Pace and Pivot
Boyne Resorts is opening up the game of golf like never before.
Bay Harbor Golf Club in northern Michigan, operated by Boyne Resorts, offers 27 holes within a resort setting. In addition, Boyne Resorts has added golfboards for three of its courses.
After more than 40 years with Boyne Resorts, Bernie Friedrich, senior vice president of golf and resort sales, isn’t slowing down. He’s too busy reinventing operations for the resort’s nine Michigan golf courses, with a focus on growing the game while boosting the company’s bottom line.
From its approach to selling tee times to allowing blue jeans on its courses, a nod to millennial players, Friedrich is shaking up the established practices at resort golf operations.
The 2018 golf season marks the third year Boyne Resorts, based in Boyne Falls, has thrown out its standard green fee schedule in favor of Friedrich’s dynamic pricing model that allows each Boyne course to charge various fees depending on when visitors book, and the demand on the day or time golfers want to play.
Similar to the practice of airline companies, players who book early get the best shot at cheaper rates. Midweek or afternoons yield the best prices. Groups that may be price-sensitive can go online and sort out the best price Boyne may be offering at particular times on any of its seven courses in the Petoskey area at Boyne Highlands Resort, Bay Harbor, Crooked Tree, Hidden River Golf and Casting Club, and the Monument and Alpine golf courses in Boyne Falls.

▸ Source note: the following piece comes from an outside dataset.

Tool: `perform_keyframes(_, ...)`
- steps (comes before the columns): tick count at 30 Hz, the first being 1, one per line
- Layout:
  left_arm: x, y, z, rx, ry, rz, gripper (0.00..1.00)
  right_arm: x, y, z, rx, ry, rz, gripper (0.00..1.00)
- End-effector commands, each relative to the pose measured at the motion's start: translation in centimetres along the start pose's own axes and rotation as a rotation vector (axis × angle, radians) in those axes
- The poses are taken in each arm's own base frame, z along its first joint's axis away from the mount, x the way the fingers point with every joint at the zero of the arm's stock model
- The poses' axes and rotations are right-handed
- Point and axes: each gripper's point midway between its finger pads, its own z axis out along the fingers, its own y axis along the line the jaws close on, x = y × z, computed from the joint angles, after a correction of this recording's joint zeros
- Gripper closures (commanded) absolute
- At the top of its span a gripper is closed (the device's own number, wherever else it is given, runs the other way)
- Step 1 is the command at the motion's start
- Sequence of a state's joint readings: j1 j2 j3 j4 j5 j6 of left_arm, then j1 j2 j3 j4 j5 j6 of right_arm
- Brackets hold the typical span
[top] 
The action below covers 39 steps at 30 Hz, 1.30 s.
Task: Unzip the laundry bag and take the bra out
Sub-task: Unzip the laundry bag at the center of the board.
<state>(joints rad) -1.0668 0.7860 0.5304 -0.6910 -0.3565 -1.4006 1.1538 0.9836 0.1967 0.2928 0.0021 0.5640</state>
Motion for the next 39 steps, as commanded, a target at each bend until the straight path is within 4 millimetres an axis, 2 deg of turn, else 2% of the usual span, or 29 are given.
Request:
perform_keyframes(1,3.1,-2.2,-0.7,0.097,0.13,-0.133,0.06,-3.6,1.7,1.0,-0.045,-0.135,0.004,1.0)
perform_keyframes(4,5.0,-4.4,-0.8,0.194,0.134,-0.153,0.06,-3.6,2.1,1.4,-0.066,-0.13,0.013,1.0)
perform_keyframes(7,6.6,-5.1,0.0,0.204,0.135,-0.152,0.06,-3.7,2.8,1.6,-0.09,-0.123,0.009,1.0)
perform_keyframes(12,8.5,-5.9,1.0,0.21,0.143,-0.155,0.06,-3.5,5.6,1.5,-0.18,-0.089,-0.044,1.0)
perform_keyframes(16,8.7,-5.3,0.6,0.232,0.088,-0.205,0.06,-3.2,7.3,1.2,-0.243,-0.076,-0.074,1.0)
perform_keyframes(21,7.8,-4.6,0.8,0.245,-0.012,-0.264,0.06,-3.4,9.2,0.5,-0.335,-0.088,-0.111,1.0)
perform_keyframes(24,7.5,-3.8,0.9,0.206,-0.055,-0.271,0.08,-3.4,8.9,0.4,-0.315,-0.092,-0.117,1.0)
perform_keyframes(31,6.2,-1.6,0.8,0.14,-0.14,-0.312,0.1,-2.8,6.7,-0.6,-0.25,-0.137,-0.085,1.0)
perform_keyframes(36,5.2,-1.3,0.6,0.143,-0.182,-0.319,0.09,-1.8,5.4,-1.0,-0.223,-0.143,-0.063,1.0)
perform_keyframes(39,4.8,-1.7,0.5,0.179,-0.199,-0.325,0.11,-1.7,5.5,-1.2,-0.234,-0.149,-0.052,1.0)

“I don’t know why all golf courses aren’t using some form of the dynamic price model,” Friedrich says. “There’s a cap on the number of people you can play on your golf course, and when a nine o’clock tee time is gone, it’s gone forever. We continue to fine-tune our formula for dynamic pricing for each course. We’ve found that we can move people around who are price-sensitive or don’t have time restrictions. They can play at different periods of the day, so it becomes a win-win situation for everyone.”
One of the golf boards added to three of the Boyne Resort courses.
Friedrich says the pricing model has reaped significant revenue increases for Boyne, which today generates 120,000 annual rounds. At Boyne’s premium attraction, Bay Harbor Golf Club — where rounds usually cost between $100 and $125 — dynamic pricing allowed the resort to book 100 rounds at its maximum rate of $325.
“I never, ever dreamed that a $125 golf course would yield up to $325. On the other hand, we had rounds of $70,” he says. “We actually surpassed our best two years back to back, which is very unusual. The number of rounds is basically flat, or less than 3 percent up, but the revenue has grown substantially.”
Dynamic pricing and blue jeans on the courses aren’t the only new-wave thinking Friedrich has put into play. Music is now allowed on carts, as long as the volume is respectful of other golfers. USB ports are now standard on Boyne’s golf carts, as well.
The most notable addition is golf boards — imagine a snowboard propelled by a small motor that functions as a golf cart. The golf boards debuted at Boyne Highlands two years ago, and this season there are 16 available on three of the courses with flatter terrain.
As for wearing blue jeans on the golf courses, Friedrich says there was some initial pushback from Boyne’s club members.
“I asked them, ‘What restaurant can you go to in northern Michigan and not wear jeans?’ ” Friedrich says. “Besides, they aren’t going to wear jeans in the summer. They’ll wear them in the (cooler) shoulder seasons, and who cares? The sport has to become less exclusive. The game used to be played in a sport coat and tie. We have to make all these changes to appeal to all ages and grow the game.”